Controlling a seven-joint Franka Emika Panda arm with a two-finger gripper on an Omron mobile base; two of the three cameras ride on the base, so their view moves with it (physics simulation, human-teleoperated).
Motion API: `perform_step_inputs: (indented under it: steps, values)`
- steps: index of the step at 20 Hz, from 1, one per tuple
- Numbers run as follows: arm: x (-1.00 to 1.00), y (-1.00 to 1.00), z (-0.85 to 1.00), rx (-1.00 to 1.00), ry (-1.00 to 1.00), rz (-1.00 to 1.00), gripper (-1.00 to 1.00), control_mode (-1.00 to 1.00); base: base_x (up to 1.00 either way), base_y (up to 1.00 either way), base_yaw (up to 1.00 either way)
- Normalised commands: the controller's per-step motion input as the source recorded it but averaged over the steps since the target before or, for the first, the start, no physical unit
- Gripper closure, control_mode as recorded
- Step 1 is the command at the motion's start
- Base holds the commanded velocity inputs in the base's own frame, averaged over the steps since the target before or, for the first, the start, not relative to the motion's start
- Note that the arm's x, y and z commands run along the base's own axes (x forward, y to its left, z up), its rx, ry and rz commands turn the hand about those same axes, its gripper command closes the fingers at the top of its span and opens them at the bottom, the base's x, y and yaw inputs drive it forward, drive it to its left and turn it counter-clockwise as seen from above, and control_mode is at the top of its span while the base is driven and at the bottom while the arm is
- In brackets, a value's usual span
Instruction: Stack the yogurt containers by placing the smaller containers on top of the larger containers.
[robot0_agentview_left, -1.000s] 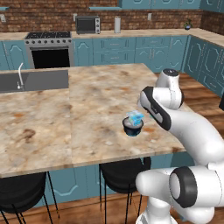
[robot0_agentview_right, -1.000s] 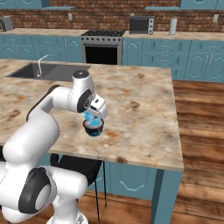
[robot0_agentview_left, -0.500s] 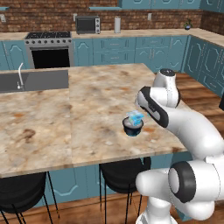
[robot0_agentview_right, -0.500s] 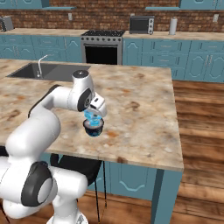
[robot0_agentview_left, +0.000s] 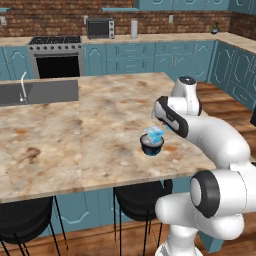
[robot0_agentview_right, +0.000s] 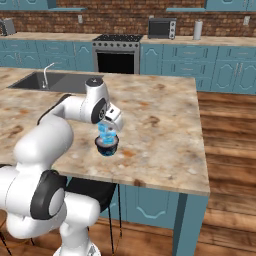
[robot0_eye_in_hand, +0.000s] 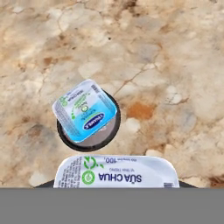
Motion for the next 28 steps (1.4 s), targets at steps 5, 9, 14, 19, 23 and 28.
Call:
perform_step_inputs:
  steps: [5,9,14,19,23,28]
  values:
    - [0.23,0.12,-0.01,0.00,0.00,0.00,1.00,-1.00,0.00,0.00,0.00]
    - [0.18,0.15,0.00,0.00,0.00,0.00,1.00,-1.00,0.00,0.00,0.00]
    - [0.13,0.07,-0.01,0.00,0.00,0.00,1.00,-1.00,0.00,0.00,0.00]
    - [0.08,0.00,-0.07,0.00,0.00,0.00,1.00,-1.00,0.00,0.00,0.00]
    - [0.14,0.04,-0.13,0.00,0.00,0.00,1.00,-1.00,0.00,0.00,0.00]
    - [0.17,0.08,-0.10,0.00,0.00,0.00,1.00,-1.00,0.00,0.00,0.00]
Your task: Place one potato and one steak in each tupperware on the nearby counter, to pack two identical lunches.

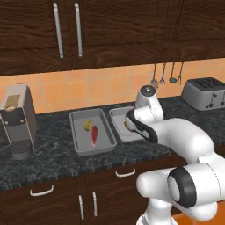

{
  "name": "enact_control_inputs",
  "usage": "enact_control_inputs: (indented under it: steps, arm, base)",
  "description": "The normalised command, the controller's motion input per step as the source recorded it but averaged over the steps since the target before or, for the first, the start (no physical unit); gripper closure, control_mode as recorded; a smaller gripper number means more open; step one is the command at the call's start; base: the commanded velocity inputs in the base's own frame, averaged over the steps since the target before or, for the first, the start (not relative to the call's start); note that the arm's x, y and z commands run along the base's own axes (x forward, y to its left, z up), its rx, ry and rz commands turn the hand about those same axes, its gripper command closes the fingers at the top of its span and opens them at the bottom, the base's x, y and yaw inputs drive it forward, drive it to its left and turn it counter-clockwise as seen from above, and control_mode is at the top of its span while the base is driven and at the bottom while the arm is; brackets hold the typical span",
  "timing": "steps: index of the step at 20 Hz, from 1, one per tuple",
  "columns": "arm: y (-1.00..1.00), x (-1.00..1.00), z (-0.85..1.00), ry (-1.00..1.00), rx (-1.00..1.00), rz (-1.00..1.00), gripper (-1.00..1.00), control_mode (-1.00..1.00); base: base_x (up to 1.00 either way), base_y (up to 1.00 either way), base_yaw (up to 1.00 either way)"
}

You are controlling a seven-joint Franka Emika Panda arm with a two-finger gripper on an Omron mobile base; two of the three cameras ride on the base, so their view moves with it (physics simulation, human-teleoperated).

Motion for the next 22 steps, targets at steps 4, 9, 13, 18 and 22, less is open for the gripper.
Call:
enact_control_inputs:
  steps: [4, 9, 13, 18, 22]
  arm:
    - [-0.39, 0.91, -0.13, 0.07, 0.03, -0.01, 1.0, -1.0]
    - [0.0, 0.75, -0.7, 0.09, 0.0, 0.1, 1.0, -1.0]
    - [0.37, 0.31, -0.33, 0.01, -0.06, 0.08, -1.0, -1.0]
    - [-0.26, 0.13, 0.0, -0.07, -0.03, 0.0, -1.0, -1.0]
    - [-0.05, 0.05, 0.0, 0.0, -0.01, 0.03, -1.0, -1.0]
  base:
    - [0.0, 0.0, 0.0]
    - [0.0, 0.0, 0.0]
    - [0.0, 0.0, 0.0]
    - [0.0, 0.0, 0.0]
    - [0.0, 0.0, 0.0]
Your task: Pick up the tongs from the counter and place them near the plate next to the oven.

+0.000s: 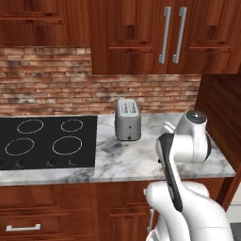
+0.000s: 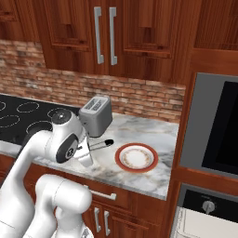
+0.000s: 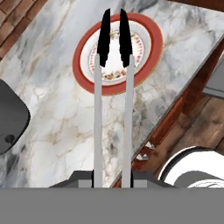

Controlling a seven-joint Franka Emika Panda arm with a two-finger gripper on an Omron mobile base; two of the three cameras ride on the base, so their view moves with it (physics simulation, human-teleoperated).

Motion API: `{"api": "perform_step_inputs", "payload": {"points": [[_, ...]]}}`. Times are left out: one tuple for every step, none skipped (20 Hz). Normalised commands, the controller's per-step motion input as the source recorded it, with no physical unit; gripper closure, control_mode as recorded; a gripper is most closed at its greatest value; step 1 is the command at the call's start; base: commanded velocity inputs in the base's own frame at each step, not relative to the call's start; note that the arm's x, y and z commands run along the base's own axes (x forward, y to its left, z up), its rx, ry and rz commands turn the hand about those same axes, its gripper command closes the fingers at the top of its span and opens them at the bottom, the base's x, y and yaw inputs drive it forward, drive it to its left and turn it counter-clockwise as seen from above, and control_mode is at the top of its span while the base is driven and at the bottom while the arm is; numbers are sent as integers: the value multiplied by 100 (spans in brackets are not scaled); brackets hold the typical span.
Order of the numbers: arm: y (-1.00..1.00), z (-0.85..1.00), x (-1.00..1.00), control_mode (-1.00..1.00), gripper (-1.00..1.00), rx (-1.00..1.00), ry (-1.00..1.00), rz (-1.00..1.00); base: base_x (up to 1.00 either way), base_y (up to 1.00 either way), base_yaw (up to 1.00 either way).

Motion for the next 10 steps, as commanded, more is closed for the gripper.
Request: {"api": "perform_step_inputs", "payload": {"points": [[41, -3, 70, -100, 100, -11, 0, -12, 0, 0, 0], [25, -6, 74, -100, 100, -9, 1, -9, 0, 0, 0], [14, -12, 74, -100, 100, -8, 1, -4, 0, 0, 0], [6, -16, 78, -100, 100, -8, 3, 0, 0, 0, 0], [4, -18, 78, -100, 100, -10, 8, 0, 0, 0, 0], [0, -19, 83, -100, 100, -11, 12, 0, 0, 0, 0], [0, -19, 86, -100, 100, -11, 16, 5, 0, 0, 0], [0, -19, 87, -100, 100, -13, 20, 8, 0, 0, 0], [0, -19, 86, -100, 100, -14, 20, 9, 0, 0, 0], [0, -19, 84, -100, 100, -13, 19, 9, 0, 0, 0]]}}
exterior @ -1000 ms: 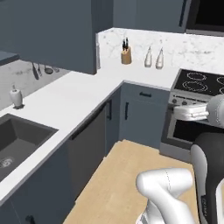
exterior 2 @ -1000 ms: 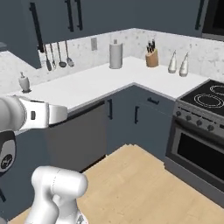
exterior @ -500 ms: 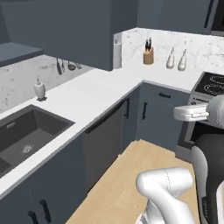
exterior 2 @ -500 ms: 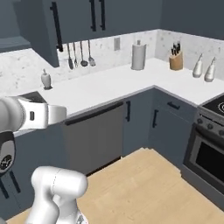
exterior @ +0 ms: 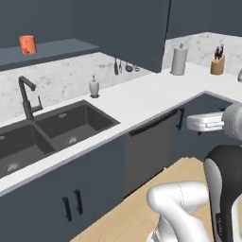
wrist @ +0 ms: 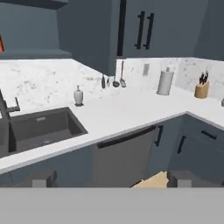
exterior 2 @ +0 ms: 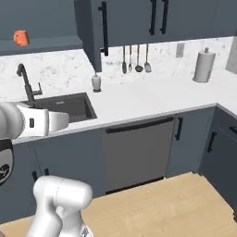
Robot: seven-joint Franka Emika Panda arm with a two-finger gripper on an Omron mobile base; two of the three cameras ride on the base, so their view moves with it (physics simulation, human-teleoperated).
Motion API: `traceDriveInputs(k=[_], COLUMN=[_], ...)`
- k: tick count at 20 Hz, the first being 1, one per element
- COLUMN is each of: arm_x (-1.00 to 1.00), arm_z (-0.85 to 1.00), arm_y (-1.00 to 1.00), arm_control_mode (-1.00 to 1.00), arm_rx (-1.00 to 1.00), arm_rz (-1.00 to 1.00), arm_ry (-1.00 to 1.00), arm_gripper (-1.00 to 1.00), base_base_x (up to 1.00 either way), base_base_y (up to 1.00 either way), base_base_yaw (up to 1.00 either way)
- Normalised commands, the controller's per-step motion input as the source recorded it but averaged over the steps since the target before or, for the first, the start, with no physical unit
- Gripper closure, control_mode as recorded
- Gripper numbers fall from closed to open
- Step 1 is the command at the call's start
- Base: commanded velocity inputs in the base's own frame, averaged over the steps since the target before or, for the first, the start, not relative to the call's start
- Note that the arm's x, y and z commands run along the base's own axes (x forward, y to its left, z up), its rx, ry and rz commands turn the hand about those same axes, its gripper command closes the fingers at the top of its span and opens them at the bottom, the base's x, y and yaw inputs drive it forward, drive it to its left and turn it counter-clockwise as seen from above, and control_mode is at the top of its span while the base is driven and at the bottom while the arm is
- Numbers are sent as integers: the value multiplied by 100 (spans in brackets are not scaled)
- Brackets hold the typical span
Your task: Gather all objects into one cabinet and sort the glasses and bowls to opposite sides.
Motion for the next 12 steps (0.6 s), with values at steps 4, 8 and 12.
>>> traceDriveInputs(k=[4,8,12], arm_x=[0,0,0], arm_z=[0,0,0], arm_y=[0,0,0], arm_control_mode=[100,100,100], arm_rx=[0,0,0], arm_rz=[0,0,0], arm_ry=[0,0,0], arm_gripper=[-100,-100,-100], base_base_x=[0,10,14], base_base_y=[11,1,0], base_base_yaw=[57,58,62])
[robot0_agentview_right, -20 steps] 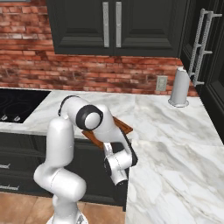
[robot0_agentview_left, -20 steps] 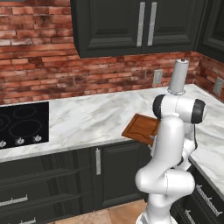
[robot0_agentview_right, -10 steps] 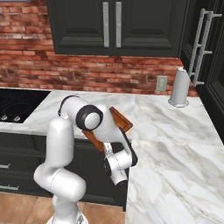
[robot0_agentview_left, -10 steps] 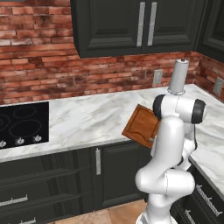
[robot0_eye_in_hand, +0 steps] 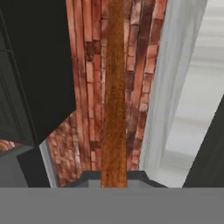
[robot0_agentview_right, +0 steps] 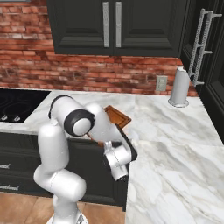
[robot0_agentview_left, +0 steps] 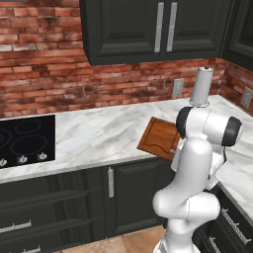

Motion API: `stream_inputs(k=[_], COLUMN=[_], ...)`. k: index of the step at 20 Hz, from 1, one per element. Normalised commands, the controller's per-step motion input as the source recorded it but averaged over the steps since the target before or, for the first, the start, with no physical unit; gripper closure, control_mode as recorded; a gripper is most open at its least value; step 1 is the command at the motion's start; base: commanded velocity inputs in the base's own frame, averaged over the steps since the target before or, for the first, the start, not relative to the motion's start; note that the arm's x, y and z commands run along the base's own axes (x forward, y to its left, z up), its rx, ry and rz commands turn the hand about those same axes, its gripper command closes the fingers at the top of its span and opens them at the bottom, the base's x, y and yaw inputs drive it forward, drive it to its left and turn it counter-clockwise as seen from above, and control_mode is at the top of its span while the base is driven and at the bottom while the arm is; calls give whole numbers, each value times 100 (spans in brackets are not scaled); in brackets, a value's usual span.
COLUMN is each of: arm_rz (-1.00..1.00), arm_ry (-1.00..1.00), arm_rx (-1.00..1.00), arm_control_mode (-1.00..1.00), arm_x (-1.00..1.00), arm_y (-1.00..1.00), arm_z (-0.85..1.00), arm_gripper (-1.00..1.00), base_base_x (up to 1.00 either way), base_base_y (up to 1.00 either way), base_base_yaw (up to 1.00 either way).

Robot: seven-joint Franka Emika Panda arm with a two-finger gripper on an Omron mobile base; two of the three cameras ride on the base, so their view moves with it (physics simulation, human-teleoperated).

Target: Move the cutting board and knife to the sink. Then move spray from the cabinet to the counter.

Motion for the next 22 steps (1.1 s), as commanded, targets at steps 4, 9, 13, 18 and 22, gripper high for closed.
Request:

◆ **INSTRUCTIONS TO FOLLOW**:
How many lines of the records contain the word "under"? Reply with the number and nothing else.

◆ **RESPONSE**:
2